Started working on adding support for the throughput test to ampy. Hopefully all the changes I have made over the past few weeks will make this a lot easier.
Finally went ahead with the database migration on skeptic. Upgrading NNTSC, ampy and amp-web to latest development versions went relatively smoothly and the graphs on amp.wand.net.nz are now much quicker to load. Insertion speed is now our primary concern for the future, as our attempts to speed up inserts by committing less often did not produce great returns. Firstly, we run into lock limits very quickly as each table we insert into requires a separate lock until we commit the transaction. Secondly, the commits take a significant amount of time that we are not using to process new messages -- will need to look into separating message processing and database operations into separate threads.
Finished deploying the new ampy and amp-web on prophet. The modal dialog code needed to be quite heavily modified to support the new way that ampy handles getting selection options. Also found and fixed a number of old bugs relating to how we fetch and organise time series data, including the big one where a time series would appear to jump backwards. Will do a bit more testing but soon we'll be ready to deploy this on skeptic as well.
Spent Mon-Wed on Jury service.
Continued fixing problems with gcc-isms in libtrace. Added proper checks for each of the various gcc optimisations that we use in libtrace, e.g. 'pure', 'deprecated', 'unused'. Tested the changes on a variety of system and they seem to be working as expected.
Started testing the new ampy/amp-web on prophet. Found plenty of little bugs that needed fixing, but it now seems to be capable of drawing sensible graphs for most of the collections. Just a couple more to test, along with the matrix.

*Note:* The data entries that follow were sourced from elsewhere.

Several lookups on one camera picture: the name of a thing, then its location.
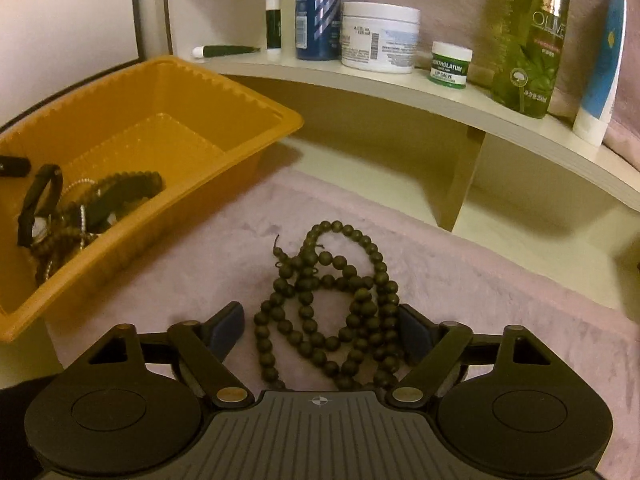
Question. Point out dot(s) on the orange plastic tray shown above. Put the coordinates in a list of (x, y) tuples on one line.
[(165, 145)]

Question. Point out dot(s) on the small green white jar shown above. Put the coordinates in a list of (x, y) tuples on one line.
[(450, 67)]

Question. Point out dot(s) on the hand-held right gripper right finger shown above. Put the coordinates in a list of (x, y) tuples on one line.
[(415, 335)]

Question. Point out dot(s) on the white cream jar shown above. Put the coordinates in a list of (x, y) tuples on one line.
[(380, 40)]

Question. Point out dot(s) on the dark green tube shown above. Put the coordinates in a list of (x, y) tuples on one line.
[(230, 50)]

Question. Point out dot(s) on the olive green pump bottle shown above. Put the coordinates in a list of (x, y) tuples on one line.
[(530, 45)]

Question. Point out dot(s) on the cream wooden shelf unit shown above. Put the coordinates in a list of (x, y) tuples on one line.
[(500, 175)]

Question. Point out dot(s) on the blue white tube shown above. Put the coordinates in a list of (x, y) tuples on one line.
[(602, 75)]

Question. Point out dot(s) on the black hair clip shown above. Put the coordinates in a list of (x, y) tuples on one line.
[(12, 166)]

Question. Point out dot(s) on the small round watch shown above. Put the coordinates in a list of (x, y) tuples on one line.
[(42, 230)]

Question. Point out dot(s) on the white green lip balm stick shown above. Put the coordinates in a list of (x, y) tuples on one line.
[(273, 22)]

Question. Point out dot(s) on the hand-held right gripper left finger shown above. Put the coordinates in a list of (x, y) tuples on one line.
[(227, 332)]

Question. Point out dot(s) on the wide black band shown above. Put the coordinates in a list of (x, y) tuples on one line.
[(35, 190)]

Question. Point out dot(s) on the lilac fluffy towel mat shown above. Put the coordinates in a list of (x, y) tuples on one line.
[(500, 300)]

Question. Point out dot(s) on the blue spray bottle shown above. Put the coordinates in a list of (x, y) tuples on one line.
[(317, 15)]

Finished most of the ampy reimplementation. Implemented all of the remaining collections and documented everything that I hadn't done the previous week, including the external API. Add caching for stream->view and view->groups mappings and added extra methods for querying aspects of the amp meta-data that I had forgotten about, e.g. site information and a list of available meshes.

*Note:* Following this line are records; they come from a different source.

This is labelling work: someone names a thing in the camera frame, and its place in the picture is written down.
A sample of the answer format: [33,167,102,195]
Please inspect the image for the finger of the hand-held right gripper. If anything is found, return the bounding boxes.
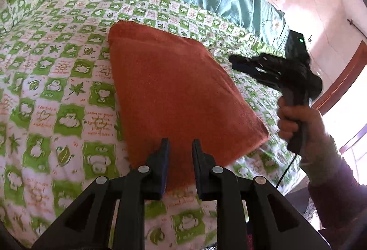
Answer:
[229,55,266,68]
[234,65,273,86]

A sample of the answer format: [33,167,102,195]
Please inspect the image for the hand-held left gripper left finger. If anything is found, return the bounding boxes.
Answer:
[31,138,171,250]

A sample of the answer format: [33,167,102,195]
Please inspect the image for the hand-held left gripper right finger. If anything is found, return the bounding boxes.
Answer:
[192,139,331,250]

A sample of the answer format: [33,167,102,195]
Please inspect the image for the orange knit sweater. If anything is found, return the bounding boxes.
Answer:
[107,20,270,192]

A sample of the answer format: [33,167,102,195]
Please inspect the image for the person's right forearm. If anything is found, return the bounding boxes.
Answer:
[300,105,367,230]

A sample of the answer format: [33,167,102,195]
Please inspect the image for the person's right hand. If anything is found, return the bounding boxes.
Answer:
[277,97,326,149]

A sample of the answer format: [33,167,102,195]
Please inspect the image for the green checkered bedsheet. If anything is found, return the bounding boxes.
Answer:
[0,0,309,250]

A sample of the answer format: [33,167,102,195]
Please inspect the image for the wooden door frame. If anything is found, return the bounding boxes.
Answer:
[312,39,367,117]

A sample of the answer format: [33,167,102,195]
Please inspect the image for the dark wall rod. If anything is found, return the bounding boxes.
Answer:
[347,19,367,37]

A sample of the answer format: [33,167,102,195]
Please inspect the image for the black cable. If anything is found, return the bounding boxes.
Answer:
[275,151,297,189]

Started re-working amp-web to use the new ampy API, tidying up a lot of the python side of amp-web as I went. In particular, I've removed a lot of web API functions that we don't use anymore and also broken the matrix handling code down into more manageable functions. Next job is to actually install and test the new ampy and amp-web.
Spent a decent chunk of time chasing down a libtrace bug on Mac OS X, which was proving difficult to replicated. Unfortunately, it turned out that I had already fixed the bug in libtrace 3.0.19 but the reporter didn't realise they were using 3.0.18 instead. Also, received a patch to the libtrace build system to try and better support compilers other than gcc (e.g. clang) which prompted me to take a closer look at some of the gcc-isms in our build process. In the process, I found that our attempts to check if -fvisibility is available was not working at all. Once I had replaced the configure check with something that works, the whole libtrace build broke because some function symbols were no longer being exported. Managed to get it all back working again late on Friday afternoon, but I'll need to make sure the new checks work properly on other systems, particularly FreeBSD 10 which only has clang by default.
Continued the ampy reimplementation. Finished writing the code for the core API (aside from any little functions that we use in amp-web that I've forgotten about) and have implemented and tested the modules for the 3 AMP collections and Smokeping. Have also been adding detailed documentation to the new libampy classes, which has taken a fair chunk of my time.
Read over a couple of draft chapters from Meena's thesis and spent a bit of time working with her on improving the order and clarity of her writing.
Fixed a libtrace bug that Nevil reported where setting the snap length was not having any effect when using the ring: format.